The provided weights of operations must be int values. All these values are 1 by default.

Basic use:

from fastDamerauLevenshtein import damerauLevenshtein
damerauLevenshtein('ca', 'abc', similarity=False)  # expected result: 2.0
damerauLevenshtein('car', 'cars', similarity=True)  # expected result: 0.75
damerauLevenshtein(['ab', 'bc'], ['ab'], similarity=False)  # expected result: 1.0
damerauLevenshtein(['ab', 'bc'], ['ab'], similarity=True)  # expected result: 0.5

Benchmark

Other Python Damerau-Levenshtein and OSA implementations:

Python 3.7 (on Intel i5 6500):

>>> import timeit
>>> #fastDamerauLevenshtein:
... timeit.timeit(setup="import fastDamerauLevenshtein; text1='afwafghfdowbihgp'; text2='goagumkphfwifawpte'", stmt="fastDamerauLevenshtein.damerauLevenshtein(text1, text2)", number=100000)
0.43
>>> #pyxDamerauLevenshtein:
... timeit.timeit(setup="from pyxdameraulevenshtein import normalized_damerau_levenshtein_distance; text1='afwafghfdowbihgp'; text2='goagumkphfwifawpte'", stmt="normalized_damerau_levenshtein_distance(text1, text2)", number=100000)
2.44
>>> #jellyfish
... timeit.timeit(setup="import jellyfish; text1='afwafghfdowbihgp'; text2='goagumkphfwifawpte'", stmt="jellyfish.damerau_levenshtein_distance(text1, text2)", number=100000)
0.20
>>> #editdistance
... timeit.timeit(setup="import editdistance; text1='afwafghfdowbihgp'; text2='goagumkphfwifawpte'", stmt="editdistance.eval(text1, text2)", number=100000)
0.22
>>> #textdistance
... timeit.timeit(setup="import textdistance; text1='afwafghfdowbihgp'; text2='goagumkphfwifawpte'", stmt="textdistance.damerau_levenshtein.distance(text1, text2)", number=100000)
0.70

License

It is released under the MIT license.

Copyright (c) 2019 Robert Grigoroiu

Permission is hereby granted, free of charge, to any person obtaining a copy of this software and associated documentation files (the "Software"), to deal in the Software without restriction, including without limitation the rights to use, copy, modify, merge, publish, distribute, sublicense, and/or sell copies of the Software, and to permit persons to whom the Software is furnished to do so, subject to the following conditions:

The above copyright notice and this permission notice shall be included in all copies or substantial portions of the Software.
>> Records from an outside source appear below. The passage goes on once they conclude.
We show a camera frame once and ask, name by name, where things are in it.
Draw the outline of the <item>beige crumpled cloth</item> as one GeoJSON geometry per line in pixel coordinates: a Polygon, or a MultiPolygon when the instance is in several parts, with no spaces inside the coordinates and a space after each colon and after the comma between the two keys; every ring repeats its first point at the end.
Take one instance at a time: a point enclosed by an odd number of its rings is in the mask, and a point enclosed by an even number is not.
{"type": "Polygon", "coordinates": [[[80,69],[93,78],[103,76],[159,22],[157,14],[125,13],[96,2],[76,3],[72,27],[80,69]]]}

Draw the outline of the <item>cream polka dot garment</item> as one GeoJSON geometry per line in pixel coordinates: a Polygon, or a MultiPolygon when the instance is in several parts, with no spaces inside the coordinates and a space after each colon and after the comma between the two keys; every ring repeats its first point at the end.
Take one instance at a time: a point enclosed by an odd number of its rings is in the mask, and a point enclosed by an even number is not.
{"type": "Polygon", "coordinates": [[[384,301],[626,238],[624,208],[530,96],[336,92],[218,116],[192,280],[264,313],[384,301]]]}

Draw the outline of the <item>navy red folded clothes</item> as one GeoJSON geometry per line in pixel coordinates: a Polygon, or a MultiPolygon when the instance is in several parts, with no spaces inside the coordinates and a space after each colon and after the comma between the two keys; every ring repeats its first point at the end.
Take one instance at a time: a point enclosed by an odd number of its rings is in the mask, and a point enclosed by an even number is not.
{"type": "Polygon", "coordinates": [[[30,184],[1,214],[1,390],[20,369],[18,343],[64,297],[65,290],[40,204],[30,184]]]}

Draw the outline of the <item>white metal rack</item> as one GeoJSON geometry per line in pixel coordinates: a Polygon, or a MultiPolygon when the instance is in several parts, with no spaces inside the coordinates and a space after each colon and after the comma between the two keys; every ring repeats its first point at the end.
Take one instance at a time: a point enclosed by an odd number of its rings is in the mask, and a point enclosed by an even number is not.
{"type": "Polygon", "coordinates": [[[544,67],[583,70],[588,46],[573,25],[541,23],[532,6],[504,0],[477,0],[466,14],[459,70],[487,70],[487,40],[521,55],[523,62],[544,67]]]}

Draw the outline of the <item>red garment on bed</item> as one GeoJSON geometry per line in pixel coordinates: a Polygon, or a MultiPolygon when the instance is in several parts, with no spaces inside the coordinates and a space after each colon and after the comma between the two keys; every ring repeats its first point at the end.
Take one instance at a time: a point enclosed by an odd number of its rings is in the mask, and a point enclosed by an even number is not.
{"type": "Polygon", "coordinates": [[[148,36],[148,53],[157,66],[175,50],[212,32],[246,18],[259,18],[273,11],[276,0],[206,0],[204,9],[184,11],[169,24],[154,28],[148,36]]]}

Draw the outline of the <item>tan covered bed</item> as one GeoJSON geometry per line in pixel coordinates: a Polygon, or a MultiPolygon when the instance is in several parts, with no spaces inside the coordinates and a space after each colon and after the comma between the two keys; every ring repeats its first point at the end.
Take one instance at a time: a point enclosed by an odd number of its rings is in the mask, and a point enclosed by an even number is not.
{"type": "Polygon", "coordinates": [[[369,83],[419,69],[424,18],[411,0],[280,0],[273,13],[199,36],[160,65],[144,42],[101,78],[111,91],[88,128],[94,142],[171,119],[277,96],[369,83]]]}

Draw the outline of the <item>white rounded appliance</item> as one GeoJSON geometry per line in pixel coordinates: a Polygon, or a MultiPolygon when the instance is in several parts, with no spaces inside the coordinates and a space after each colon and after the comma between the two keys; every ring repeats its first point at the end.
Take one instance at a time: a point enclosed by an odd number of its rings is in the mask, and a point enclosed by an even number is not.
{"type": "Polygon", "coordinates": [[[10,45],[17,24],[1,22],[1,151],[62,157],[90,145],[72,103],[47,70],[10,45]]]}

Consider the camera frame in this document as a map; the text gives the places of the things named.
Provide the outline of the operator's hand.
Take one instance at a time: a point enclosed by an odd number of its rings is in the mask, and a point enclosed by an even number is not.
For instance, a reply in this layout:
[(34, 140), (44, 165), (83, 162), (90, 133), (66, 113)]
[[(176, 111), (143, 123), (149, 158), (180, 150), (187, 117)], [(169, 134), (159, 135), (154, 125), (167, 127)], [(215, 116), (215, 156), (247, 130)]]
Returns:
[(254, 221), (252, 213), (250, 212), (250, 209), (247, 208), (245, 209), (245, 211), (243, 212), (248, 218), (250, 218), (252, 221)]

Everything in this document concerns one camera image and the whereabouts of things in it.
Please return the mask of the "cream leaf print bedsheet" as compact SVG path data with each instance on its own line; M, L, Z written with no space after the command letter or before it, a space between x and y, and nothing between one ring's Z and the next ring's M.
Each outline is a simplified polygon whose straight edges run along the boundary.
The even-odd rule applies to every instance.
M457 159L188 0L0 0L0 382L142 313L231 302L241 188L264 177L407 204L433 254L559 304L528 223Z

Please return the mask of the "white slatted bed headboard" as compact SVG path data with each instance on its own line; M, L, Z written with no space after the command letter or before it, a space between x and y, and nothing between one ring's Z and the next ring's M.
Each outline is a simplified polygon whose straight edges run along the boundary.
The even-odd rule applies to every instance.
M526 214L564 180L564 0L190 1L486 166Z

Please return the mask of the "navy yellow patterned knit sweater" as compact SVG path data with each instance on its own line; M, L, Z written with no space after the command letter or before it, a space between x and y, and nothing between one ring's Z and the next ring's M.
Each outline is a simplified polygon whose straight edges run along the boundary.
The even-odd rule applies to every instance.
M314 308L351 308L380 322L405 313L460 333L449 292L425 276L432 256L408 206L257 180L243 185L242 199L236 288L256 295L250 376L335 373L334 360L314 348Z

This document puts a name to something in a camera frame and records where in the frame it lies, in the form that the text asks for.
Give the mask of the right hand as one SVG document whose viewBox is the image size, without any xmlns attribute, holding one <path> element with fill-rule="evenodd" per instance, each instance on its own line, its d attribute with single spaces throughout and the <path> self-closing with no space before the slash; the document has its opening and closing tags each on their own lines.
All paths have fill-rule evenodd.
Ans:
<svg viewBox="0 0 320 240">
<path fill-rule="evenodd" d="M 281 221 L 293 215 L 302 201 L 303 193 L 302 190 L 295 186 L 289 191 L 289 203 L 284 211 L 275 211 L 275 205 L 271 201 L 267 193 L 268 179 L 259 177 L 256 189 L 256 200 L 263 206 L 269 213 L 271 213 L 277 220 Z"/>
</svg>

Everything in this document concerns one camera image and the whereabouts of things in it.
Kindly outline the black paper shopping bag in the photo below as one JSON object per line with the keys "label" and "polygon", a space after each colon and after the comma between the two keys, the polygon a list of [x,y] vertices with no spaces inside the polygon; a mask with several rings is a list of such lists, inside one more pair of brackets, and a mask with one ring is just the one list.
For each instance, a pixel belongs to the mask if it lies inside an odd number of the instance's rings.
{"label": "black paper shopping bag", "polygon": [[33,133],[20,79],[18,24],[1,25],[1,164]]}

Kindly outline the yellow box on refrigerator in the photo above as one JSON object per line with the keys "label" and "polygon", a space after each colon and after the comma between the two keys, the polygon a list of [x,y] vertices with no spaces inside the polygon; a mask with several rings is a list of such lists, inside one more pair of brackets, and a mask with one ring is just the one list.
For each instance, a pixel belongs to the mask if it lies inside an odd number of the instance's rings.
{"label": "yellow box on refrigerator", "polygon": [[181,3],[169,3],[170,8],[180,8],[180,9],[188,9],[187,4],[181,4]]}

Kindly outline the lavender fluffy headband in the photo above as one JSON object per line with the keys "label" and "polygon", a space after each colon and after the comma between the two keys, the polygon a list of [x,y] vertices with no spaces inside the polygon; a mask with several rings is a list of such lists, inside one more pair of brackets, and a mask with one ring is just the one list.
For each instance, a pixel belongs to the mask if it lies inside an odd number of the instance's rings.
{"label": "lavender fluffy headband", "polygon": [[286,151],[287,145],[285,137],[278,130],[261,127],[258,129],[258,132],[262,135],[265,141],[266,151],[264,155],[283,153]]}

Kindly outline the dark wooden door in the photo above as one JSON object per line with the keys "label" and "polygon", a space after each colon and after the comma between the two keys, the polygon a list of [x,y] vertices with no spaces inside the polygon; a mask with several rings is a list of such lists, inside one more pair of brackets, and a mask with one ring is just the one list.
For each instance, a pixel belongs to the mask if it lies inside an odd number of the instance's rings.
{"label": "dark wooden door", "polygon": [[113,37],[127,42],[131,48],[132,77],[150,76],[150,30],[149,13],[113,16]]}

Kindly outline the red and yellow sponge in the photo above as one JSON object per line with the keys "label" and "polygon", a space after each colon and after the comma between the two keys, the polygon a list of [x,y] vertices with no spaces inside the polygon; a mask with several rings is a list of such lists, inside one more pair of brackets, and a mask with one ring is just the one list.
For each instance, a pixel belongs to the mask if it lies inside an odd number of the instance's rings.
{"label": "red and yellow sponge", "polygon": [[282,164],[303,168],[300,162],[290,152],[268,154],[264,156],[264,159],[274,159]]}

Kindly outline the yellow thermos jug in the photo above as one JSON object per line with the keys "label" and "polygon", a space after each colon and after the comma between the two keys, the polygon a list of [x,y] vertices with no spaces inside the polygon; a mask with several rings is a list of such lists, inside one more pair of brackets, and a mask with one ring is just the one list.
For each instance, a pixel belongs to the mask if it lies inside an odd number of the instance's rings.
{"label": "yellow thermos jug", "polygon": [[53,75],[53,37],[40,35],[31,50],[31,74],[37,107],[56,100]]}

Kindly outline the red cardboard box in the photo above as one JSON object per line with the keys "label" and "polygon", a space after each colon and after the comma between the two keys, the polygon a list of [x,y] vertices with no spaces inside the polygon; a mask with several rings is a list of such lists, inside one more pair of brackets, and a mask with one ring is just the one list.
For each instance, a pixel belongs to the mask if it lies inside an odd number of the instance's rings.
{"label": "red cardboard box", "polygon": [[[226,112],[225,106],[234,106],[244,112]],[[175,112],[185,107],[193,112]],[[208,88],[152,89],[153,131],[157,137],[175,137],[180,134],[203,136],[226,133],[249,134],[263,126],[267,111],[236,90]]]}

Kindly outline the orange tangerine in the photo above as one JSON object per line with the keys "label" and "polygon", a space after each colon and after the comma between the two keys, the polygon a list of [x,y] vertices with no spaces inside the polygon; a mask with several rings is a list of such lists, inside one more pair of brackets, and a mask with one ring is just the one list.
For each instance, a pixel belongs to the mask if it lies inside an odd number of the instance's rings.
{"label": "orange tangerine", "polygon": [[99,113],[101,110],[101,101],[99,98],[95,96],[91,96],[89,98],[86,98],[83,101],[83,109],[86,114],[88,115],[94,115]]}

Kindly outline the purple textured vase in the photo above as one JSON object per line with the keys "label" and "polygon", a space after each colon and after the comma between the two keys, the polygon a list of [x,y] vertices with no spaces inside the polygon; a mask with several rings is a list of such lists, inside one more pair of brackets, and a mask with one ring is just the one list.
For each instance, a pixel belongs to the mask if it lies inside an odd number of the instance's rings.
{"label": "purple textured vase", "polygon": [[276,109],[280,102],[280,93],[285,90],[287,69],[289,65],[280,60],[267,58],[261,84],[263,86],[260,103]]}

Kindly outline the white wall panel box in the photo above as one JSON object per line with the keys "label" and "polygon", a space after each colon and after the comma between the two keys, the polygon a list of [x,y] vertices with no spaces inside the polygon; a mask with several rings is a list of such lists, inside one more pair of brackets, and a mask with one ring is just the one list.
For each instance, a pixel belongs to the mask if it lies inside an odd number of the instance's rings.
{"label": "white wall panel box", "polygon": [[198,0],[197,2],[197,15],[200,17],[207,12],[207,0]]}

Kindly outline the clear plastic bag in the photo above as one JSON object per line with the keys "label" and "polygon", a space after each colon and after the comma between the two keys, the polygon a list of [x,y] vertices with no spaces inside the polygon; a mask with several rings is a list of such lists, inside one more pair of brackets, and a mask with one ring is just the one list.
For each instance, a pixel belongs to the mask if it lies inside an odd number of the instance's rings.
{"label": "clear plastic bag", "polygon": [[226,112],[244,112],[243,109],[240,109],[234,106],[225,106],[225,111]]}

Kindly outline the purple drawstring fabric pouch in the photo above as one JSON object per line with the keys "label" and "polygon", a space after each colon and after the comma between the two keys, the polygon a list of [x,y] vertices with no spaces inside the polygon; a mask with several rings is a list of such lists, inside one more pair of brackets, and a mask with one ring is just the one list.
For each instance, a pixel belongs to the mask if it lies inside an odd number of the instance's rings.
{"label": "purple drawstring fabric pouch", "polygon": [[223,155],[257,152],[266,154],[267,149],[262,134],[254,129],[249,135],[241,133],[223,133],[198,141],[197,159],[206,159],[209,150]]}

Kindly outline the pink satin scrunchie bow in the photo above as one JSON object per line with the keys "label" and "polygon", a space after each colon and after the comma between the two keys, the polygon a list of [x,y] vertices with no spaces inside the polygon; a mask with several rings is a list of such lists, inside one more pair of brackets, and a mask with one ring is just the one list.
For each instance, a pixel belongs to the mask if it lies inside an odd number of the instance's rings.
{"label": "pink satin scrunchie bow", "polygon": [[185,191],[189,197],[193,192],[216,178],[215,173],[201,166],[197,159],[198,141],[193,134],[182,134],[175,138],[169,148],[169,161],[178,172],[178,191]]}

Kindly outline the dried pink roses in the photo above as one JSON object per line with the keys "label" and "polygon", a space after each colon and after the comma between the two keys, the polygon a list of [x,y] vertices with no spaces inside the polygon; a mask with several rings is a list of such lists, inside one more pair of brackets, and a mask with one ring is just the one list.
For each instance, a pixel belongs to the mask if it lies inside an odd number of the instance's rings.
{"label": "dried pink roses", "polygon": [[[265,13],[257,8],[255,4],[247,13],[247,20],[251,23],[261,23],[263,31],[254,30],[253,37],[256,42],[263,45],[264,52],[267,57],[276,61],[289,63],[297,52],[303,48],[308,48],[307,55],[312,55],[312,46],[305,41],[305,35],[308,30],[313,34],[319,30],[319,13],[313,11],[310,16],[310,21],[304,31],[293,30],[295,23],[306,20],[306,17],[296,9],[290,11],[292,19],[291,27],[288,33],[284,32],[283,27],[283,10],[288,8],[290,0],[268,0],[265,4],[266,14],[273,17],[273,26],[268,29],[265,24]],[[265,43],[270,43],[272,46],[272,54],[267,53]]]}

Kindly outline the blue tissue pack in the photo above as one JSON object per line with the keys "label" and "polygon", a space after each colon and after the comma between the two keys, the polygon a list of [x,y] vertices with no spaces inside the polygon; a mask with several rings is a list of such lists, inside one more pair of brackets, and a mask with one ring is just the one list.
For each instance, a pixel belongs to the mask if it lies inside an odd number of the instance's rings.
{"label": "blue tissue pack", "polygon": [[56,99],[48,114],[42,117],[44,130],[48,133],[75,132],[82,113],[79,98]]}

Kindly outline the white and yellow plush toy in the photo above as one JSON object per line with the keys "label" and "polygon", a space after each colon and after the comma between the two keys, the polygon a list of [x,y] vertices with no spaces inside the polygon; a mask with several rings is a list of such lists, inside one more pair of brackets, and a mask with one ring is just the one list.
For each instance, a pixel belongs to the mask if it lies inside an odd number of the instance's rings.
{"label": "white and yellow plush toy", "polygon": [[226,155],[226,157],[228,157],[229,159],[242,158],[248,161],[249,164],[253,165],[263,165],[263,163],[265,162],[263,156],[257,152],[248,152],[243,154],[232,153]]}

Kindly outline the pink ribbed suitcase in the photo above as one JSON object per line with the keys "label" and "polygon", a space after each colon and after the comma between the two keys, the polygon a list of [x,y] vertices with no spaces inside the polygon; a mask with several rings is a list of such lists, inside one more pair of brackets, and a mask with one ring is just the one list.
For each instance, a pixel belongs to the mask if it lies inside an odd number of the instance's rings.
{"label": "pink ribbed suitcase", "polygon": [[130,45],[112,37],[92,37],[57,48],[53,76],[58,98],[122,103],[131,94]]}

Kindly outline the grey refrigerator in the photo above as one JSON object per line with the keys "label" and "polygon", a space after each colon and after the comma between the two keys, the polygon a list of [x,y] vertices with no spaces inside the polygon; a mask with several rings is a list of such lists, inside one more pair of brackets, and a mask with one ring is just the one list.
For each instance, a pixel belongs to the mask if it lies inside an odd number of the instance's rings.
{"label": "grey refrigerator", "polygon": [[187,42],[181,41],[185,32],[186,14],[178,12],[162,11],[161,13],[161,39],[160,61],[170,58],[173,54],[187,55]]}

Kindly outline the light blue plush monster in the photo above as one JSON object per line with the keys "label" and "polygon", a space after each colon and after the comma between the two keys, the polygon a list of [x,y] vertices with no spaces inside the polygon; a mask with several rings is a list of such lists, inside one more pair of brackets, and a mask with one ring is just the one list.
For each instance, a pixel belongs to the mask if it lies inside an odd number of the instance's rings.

THE SOFTWARE IS PROVIDED "AS IS", WITHOUT WARRANTY OF ANY KIND, EXPRESS OR IMPLIED, INCLUDING BUT NOT LIMITED TO THE WARRANTIES OF MERCHANTABILITY, FITNESS FOR A PARTICULAR PURPOSE AND NONINFRINGEMENT. IN NO EVENT SHALL THE AUTHORS OR COPYRIGHT HOLDERS BE LIABLE FOR ANY CLAIM, DAMAGES OR OTHER LIABILITY, WHETHER IN AN ACTION OF CONTRACT, TORT OR OTHERWISE, ARISING FROM, OUT OF OR IN CONNECTION WITH THE SOFTWARE OR THE USE OR OTHER DEALINGS IN THE SOFTWARE.